Recorded data:
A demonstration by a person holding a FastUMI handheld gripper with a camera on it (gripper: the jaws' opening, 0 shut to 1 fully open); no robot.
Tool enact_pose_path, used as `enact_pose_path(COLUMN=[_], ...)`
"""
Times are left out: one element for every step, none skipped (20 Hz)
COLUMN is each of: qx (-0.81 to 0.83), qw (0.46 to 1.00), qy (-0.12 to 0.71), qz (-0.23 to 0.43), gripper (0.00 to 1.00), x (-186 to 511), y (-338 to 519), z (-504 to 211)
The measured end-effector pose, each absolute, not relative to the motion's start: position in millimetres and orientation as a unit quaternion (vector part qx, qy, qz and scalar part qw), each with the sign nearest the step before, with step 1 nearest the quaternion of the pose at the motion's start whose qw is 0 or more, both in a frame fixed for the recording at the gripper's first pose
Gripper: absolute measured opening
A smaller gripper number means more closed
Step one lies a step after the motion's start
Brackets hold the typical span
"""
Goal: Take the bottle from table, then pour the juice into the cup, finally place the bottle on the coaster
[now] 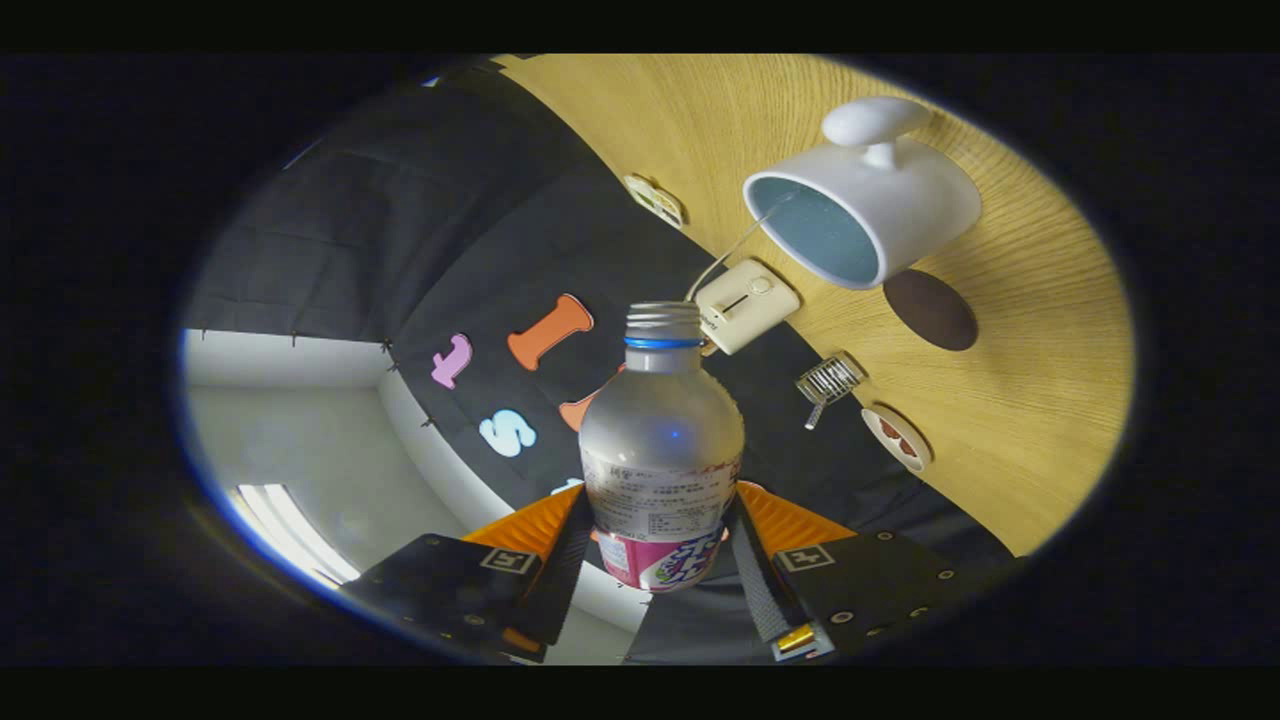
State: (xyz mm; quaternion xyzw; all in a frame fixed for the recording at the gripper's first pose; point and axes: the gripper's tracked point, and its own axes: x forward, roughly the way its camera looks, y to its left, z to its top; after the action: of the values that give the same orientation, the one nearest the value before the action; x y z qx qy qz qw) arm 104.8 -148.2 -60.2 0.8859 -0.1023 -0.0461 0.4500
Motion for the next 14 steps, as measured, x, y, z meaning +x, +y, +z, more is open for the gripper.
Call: enact_pose_path(qx=[0.886, 0.886, 0.886, 0.885, 0.884, 0.884, 0.885, 0.884, 0.882, 0.877, 0.868, 0.855, 0.836, 0.814], qw=[0.451, 0.451, 0.451, 0.453, 0.455, 0.454, 0.453, 0.454, 0.458, 0.468, 0.485, 0.507, 0.536, 0.567], qy=[-0.101, -0.100, -0.097, -0.094, -0.088, -0.085, -0.082, -0.079, -0.073, -0.065, -0.051, -0.035, -0.020, -0.006], qz=[-0.046, -0.047, -0.049, -0.055, -0.060, -0.066, -0.070, -0.075, -0.079, -0.085, -0.094, -0.103, -0.113, -0.124], gripper=[0.72, 0.72, 0.72, 0.72, 0.72, 0.72, 0.72, 0.72, 0.72, 0.72, 0.72, 0.72, 0.72, 0.72], x=[105, 106, 105, 106, 105, 104, 102, 102, 102, 103, 103, 104, 102, 101], y=[-147, -147, -147, -147, -146, -146, -147, -147, -145, -144, -141, -138, -135, -135], z=[-60, -62, -63, -68, -73, -79, -83, -89, -93, -99, -107, -113, -119, -127])
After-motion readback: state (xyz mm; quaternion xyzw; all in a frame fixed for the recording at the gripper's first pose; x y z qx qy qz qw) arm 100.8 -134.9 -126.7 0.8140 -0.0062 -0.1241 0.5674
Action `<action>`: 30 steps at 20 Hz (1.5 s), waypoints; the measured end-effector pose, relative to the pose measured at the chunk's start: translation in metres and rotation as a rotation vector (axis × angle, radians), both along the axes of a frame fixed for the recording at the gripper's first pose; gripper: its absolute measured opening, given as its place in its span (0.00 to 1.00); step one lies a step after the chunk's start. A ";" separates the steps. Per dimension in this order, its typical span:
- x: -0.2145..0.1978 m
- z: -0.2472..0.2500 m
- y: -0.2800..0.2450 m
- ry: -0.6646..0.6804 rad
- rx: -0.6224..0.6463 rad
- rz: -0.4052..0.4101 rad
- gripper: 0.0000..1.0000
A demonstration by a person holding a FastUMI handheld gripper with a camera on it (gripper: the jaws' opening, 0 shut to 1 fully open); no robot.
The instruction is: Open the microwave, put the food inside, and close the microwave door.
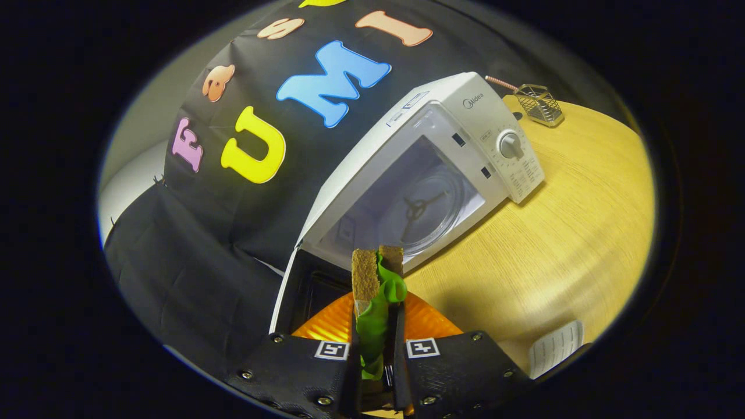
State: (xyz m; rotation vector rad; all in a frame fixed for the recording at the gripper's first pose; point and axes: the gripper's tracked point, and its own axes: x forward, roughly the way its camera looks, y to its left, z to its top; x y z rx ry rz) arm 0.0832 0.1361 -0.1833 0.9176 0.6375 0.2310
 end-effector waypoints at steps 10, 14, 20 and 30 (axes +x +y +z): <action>0.073 -0.027 0.017 -0.049 0.046 -0.163 0.21; 0.106 -0.040 0.015 -0.067 0.063 -0.223 0.21; 0.149 -0.059 0.010 -0.092 0.081 -0.320 0.21; 0.190 -0.088 0.004 -0.087 0.056 -0.416 0.21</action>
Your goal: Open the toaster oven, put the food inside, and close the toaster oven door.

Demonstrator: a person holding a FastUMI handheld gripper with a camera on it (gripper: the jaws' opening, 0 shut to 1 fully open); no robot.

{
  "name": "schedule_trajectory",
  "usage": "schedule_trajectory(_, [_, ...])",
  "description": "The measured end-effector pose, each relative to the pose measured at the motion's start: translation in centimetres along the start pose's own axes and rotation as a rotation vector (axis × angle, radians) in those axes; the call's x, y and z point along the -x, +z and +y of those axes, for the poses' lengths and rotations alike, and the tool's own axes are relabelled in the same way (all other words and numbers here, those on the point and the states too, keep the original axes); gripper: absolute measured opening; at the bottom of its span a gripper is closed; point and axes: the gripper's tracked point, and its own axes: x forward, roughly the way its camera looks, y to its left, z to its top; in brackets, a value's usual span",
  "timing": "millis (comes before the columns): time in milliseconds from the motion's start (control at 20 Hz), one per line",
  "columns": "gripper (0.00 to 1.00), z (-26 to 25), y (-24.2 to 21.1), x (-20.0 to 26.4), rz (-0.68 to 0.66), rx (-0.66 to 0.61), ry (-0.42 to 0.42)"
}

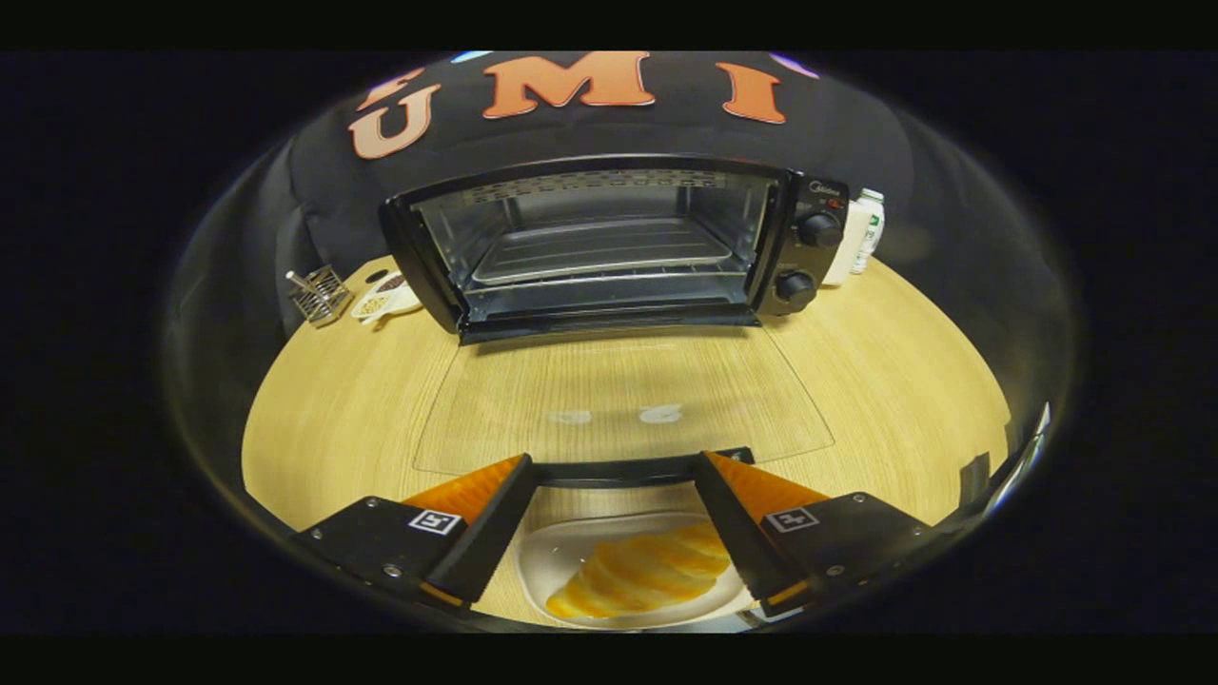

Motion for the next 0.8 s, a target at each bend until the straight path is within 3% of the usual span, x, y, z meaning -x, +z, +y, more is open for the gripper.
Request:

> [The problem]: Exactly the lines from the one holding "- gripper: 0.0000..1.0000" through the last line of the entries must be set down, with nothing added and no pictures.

> [Answer to this task]:
- gripper: 0.0000..1.0000
A demonstration by a person holding a FastUMI handheld gripper with a camera on it (gripper: the jaws' opening, 0 shut to 1 fully open); no robot.
The instruction is: Open the microwave, put the food inside, and close the microwave door.
State: (xyz m; rotation vector rad; all in a frame fixed for the recording at the gripper's first pose; point and axes: the gripper's tracked point, and its own axes: x forward, roughly the way its camera looks, y to its left, z to its top; x y z rx ry rz) arm 0.0832 0.1361 -0.1833 0.9176 0.6375 0.2310
 end-effector waypoints at steps 10, 14, 20 and 30 (axes +x +y +z): <action>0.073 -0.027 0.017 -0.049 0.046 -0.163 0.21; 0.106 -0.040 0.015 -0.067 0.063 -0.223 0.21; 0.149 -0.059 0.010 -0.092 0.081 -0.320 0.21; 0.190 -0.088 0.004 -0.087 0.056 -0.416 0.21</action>
Your goal: Open the toaster oven, put the food inside, and close the toaster oven door.

Demonstrator: a person holding a FastUMI handheld gripper with a camera on it (gripper: the jaws' opening, 0 shut to 1 fully open); no robot.

{
  "name": "schedule_trajectory",
  "usage": "schedule_trajectory(_, [_, ...])",
  "description": "The measured end-effector pose, each relative to the pose measured at the motion's start: translation in centimetres along the start pose's own axes and rotation as a rotation vector (axis × angle, radians) in those axes; the call's x, y and z point along the -x, +z and +y of those axes, for the poses' lengths and rotations alike, and the tool's own axes are relabelled in the same way (all other words and numbers here, those on the point and the states too, keep the original axes); gripper: absolute measured opening; at the bottom of its span a gripper is closed; point and axes: the gripper's tracked point, and its own axes: x forward, roughly the way its camera looks, y to its left, z to its top; in brackets, a value's usual span",
  "timing": "millis (comes before the columns): time in milliseconds from the motion's start (control at 20 Hz), one per line",
  "columns": "gripper (0.00 to 1.00), z (-26 to 25), y (-24.2 to 21.1), x (-20.0 to 26.4), rz (-0.68 to 0.66), rx (-0.66 to 0.61), ry (-0.42 to 0.42)"
}


Motion for the next 0.8 s, a target at each bend until the straight path is within 3% of the usual span, x, y, z meaning -x, +z, +y, more is open for the gripper.
Request:

No further answer will be given.